Once you settle on how you plan to use the tiny house, the next inquiry is whether local zoning regulations will permit that use. You will need to review your local zoning code (sometimes titled a "development code" or "zoning ordinance"). This should spell out what uses are allowed in what zones.

For instance, if your property is in a typical California residential zone, lawful uses will include single-family dwellings and home occupations. The zoning code will also include development standards, like:

  • setbacks (how close to the property line can the tiny house be?)
  • minimum lot size (how large does the underlying lot have to be?)
  • building standards (what construction and safety standards apply to ensure the THOW is safe for human occupancy?), and
  • parking, access, and screening requirements.

The zoning code may also include relevant definitions, like "tiny house" and "accessory use." It is important to review and understand the applicable zoning code as it applies to your proposal. Staff at the local planning department are usually happy to answer questions about the code.

Some Communities Are More Accepting of Tiny Houses on Wheels Than Others

In California, cities and counties implement and adopt their own zoning codes. As long as a zoning code does not violate federal or state law, local governments are generally free to adopt reasonable time, place, and manner restrictions on the use of land, including regulations concerning tiny houses.

This means THOWs are treated differently from town to town. In San Jose, for example, one THOW is allowed per lot, if it's located in the rear yard and meets various setback and other requirements. In Los Angeles, THOWs are allowed as an ADU as of December 2019.

Safety Standards Apply to Tiny Houses on Wheels, Too

In California, THOWs are also subject to safety standards adopted by the American National Standards Institute ("ANSI").

Anybody can purchase the ANSI standards online. However, merely building to ANSI standards might not be enough, as you will likely have to certify somehow that your THOW meets these standards. With a stick-built house, the local building department sends a local code inspector out throughout the construction process to confirm critical house components, like plumbing, electrical, and framing, meet code standards.

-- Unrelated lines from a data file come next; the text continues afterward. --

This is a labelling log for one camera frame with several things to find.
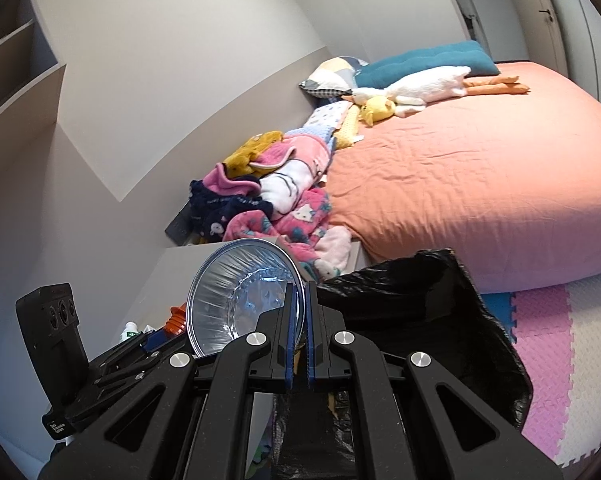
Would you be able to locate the pastel foam floor mat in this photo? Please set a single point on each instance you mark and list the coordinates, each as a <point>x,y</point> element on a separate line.
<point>545,340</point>

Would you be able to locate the orange ribbed object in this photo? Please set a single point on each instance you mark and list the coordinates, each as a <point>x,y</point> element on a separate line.
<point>176,322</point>

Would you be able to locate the yellow duck plush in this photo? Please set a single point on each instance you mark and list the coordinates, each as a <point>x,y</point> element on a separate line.
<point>378,109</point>

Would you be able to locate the clear plastic bowl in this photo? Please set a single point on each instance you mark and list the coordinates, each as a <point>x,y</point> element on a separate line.
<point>230,285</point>

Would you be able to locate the white striped garment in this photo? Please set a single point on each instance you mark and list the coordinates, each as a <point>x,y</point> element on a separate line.
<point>285,190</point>

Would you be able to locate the white door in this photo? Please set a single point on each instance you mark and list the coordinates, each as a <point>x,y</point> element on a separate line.
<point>495,15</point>
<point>565,35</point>

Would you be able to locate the yellow dotted pillow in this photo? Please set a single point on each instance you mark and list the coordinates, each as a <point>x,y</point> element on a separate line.
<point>349,127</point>

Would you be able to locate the bed with orange sheet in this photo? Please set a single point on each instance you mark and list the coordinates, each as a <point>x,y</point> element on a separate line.
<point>455,170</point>

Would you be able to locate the white bottle with green label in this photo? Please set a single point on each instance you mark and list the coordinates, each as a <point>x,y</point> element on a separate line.
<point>129,332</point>

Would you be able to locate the black wall socket panel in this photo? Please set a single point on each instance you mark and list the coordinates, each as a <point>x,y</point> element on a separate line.
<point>178,227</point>

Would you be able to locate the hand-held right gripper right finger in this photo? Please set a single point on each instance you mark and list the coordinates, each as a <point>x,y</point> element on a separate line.
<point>311,340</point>

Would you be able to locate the white goose plush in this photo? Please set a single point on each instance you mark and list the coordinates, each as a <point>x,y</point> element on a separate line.
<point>430,85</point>

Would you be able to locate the teal pillow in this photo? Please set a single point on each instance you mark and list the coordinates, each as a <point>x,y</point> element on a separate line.
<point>430,57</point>

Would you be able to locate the beige wall shelf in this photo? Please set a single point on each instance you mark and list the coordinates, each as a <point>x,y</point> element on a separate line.
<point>20,85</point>

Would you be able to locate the patchwork pillow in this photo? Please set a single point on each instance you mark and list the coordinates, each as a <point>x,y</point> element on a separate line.
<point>330,77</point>

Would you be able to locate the light pink cloth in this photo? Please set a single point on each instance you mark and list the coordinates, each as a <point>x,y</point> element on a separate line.
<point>336,245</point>

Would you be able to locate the black trash bag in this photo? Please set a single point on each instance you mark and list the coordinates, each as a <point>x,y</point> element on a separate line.
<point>405,300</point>

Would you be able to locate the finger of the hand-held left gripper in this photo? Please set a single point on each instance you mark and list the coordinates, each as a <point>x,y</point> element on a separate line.
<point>153,342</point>
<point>125,372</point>

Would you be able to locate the pink hooded garment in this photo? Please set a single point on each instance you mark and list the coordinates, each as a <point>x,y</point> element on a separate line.
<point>290,152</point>

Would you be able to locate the white dotted cloth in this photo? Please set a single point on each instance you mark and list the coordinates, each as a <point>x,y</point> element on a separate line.
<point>325,115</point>

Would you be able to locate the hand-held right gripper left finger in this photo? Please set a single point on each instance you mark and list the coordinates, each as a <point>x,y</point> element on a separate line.
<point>291,330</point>

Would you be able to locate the mustard spotted garment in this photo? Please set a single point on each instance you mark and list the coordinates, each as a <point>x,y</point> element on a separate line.
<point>250,152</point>

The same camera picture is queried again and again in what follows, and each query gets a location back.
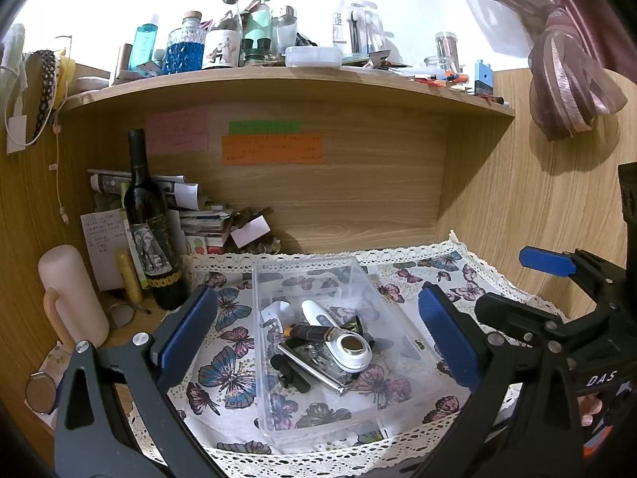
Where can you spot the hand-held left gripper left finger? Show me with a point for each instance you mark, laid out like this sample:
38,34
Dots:
186,338

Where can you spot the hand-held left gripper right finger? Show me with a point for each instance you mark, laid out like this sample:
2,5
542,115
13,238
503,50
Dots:
445,336

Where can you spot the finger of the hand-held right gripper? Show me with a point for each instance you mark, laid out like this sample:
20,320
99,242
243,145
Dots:
545,261
522,318

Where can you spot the clear plastic box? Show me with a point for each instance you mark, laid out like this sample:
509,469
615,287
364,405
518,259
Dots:
398,358

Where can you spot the white charger plug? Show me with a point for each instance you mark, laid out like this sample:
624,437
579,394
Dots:
276,314

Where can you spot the white handheld device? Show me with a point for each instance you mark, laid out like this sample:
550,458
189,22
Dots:
348,348

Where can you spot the black clip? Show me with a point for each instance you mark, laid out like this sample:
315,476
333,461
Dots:
291,376

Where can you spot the clear glass perfume bottle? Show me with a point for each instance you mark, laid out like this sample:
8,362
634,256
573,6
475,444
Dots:
326,358

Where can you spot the brown tube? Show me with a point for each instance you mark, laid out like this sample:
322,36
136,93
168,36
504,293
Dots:
311,333

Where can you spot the metal rod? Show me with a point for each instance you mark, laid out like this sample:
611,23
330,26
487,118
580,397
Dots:
313,371

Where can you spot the person's right hand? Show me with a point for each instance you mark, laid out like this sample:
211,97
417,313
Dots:
591,408

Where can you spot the butterfly print lace cloth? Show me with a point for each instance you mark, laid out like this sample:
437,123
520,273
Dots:
229,358

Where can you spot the yellow tube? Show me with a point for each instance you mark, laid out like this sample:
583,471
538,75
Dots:
129,279

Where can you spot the dark wine bottle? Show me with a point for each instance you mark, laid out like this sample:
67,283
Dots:
149,239

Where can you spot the stack of papers and magazines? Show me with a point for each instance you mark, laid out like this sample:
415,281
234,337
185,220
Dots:
199,216

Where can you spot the white handwritten paper note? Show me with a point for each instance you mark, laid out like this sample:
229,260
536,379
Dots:
102,249

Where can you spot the white card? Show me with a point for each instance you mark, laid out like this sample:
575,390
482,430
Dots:
251,231

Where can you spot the small round mirror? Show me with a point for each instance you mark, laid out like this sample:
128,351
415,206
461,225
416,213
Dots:
41,392

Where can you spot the blue block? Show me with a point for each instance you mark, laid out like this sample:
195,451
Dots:
483,79

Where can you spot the pink curtain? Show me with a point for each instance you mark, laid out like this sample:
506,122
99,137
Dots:
562,59

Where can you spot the orange sticky note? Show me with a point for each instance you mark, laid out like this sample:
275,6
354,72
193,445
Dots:
272,149

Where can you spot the pink sticky note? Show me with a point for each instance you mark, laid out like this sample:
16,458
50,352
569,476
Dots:
176,130

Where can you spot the green sticky note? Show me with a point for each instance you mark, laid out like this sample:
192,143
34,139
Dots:
264,127

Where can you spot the glass jar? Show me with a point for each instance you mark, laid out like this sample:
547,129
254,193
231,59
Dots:
449,50

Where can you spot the wooden shelf board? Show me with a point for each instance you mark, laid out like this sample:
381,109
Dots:
298,87

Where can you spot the patterned lace band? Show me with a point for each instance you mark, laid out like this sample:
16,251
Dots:
47,89

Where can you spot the blue liquid glass bottle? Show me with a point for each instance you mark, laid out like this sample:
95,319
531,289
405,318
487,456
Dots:
185,52

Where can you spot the teal bottle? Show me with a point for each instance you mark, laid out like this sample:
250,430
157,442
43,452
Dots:
143,47

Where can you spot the clear bottle white label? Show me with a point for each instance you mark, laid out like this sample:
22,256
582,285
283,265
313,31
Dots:
224,45

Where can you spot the clear tool packages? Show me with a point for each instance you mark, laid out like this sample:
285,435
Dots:
358,25

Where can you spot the white oval case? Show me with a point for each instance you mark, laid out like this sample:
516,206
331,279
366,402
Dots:
313,56

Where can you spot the mint green pump bottle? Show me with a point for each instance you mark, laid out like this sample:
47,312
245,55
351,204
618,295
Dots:
258,25

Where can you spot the clear bottle silver cap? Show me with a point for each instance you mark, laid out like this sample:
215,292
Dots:
284,30

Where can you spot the white wall adapter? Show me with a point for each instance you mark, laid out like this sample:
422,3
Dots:
16,134

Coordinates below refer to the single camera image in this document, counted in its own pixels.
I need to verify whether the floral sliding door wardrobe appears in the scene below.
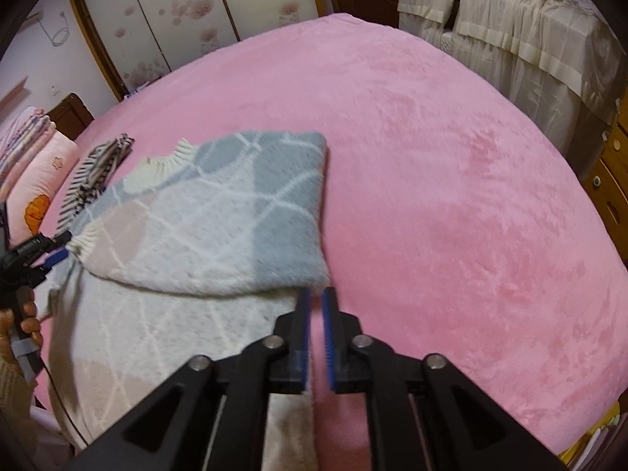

If you plan to build a THOW yourself, talk to your local government about what certification requirements will apply. Alternatively, you can buy a prebuilt or custom tiny house from a professional builder that certifies that its THOWs meet ANSI standards.

Reasons to Research and Comply With Local Zoning Codes (And Other Applicable California Laws)

Some tiny house owners skip the land use permitting process and just put the tiny house on their property. Or there might be loopholes in the process that some try to jump through.

If you fail to get the necessary approvals up front, though, you could face fines and a code enforcement action later. Before taking any shortcuts, or skipping the permitting process entirely, talk to a land use attorney licensed in California to help make sure your THOW is lawful.